◆ YOUR OBJECTIVE
However many lines the data holds, transcribe them all exactly.

◆ THE DATA

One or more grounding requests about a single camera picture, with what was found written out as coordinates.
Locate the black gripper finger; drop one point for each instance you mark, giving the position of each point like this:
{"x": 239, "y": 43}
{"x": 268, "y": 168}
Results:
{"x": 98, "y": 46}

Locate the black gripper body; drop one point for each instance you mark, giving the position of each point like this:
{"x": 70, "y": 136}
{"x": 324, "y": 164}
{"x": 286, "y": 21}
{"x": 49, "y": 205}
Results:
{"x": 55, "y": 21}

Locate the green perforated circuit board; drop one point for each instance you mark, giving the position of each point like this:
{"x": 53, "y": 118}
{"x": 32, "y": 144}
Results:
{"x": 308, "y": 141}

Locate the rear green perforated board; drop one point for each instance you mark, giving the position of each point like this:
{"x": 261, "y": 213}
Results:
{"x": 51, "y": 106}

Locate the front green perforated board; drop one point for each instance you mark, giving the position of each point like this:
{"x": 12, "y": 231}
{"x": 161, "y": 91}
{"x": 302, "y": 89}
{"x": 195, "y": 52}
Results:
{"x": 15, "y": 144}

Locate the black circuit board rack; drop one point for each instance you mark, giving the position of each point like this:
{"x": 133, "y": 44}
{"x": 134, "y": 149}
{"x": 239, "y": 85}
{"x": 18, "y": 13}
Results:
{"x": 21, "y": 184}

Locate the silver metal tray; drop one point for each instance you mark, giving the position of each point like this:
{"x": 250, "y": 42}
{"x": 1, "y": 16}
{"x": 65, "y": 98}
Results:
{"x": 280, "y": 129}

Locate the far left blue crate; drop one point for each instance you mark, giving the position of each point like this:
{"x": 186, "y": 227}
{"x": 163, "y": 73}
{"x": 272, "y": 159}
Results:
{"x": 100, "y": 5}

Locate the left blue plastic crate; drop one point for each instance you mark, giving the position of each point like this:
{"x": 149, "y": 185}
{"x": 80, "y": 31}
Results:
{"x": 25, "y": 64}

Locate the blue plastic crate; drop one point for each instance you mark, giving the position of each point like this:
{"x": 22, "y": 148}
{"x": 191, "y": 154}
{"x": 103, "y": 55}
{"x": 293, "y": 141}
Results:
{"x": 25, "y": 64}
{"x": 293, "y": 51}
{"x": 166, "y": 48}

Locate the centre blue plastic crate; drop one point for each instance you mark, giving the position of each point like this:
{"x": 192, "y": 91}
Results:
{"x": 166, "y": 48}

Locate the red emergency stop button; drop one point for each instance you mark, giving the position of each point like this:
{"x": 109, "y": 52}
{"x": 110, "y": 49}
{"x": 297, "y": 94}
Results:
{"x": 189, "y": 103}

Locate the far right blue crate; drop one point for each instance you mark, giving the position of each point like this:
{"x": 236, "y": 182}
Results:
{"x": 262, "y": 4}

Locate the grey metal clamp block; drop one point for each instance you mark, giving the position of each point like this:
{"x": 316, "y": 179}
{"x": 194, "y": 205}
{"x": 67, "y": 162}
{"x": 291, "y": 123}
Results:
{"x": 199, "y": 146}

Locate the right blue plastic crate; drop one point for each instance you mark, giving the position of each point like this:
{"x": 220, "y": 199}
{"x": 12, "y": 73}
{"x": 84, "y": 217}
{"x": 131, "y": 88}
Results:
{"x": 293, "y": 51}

◆ WRITTEN ANSWER
One or more grounding requests about a single camera picture, with what was found written out as coordinates.
Locate the black gripper finger; drop one point for each instance you mark, giving the position of each point like this:
{"x": 239, "y": 43}
{"x": 268, "y": 168}
Results:
{"x": 98, "y": 46}

Locate the black gripper body; drop one point for each instance you mark, giving the position of each point like this:
{"x": 70, "y": 136}
{"x": 324, "y": 164}
{"x": 286, "y": 21}
{"x": 49, "y": 205}
Results:
{"x": 55, "y": 21}

Locate the green perforated circuit board; drop one point for each instance you mark, giving the position of each point like this:
{"x": 53, "y": 118}
{"x": 32, "y": 144}
Results:
{"x": 308, "y": 141}

Locate the rear green perforated board; drop one point for each instance you mark, giving the position of each point like this:
{"x": 261, "y": 213}
Results:
{"x": 51, "y": 106}

Locate the front green perforated board; drop one point for each instance you mark, giving the position of each point like this:
{"x": 12, "y": 231}
{"x": 161, "y": 91}
{"x": 302, "y": 89}
{"x": 195, "y": 52}
Results:
{"x": 15, "y": 144}

Locate the black circuit board rack; drop one point for each instance you mark, giving the position of each point like this:
{"x": 133, "y": 44}
{"x": 134, "y": 149}
{"x": 239, "y": 85}
{"x": 18, "y": 13}
Results:
{"x": 21, "y": 184}

Locate the silver metal tray; drop one point for each instance you mark, giving the position of each point like this:
{"x": 250, "y": 42}
{"x": 1, "y": 16}
{"x": 65, "y": 98}
Results:
{"x": 280, "y": 129}

Locate the far left blue crate; drop one point for each instance you mark, giving the position of each point like this:
{"x": 186, "y": 227}
{"x": 163, "y": 73}
{"x": 272, "y": 159}
Results:
{"x": 100, "y": 5}

Locate the left blue plastic crate; drop one point for each instance you mark, giving the position of each point like this:
{"x": 149, "y": 185}
{"x": 80, "y": 31}
Results:
{"x": 25, "y": 64}

Locate the blue plastic crate; drop one point for each instance you mark, giving the position of each point like this:
{"x": 22, "y": 148}
{"x": 191, "y": 154}
{"x": 103, "y": 55}
{"x": 293, "y": 141}
Results:
{"x": 25, "y": 64}
{"x": 293, "y": 51}
{"x": 166, "y": 48}

Locate the centre blue plastic crate; drop one point for each instance you mark, giving the position of each point like this:
{"x": 192, "y": 91}
Results:
{"x": 166, "y": 48}

Locate the red emergency stop button; drop one point for each instance you mark, giving the position of each point like this:
{"x": 109, "y": 52}
{"x": 110, "y": 49}
{"x": 297, "y": 94}
Results:
{"x": 189, "y": 103}

Locate the far right blue crate; drop one point for each instance you mark, giving the position of each point like this:
{"x": 236, "y": 182}
Results:
{"x": 262, "y": 4}

Locate the grey metal clamp block; drop one point for each instance you mark, giving the position of each point like this:
{"x": 316, "y": 179}
{"x": 194, "y": 205}
{"x": 67, "y": 162}
{"x": 291, "y": 123}
Results:
{"x": 199, "y": 146}

Locate the right blue plastic crate; drop one point for each instance you mark, giving the position of each point like this:
{"x": 220, "y": 199}
{"x": 12, "y": 73}
{"x": 84, "y": 217}
{"x": 131, "y": 88}
Results:
{"x": 293, "y": 51}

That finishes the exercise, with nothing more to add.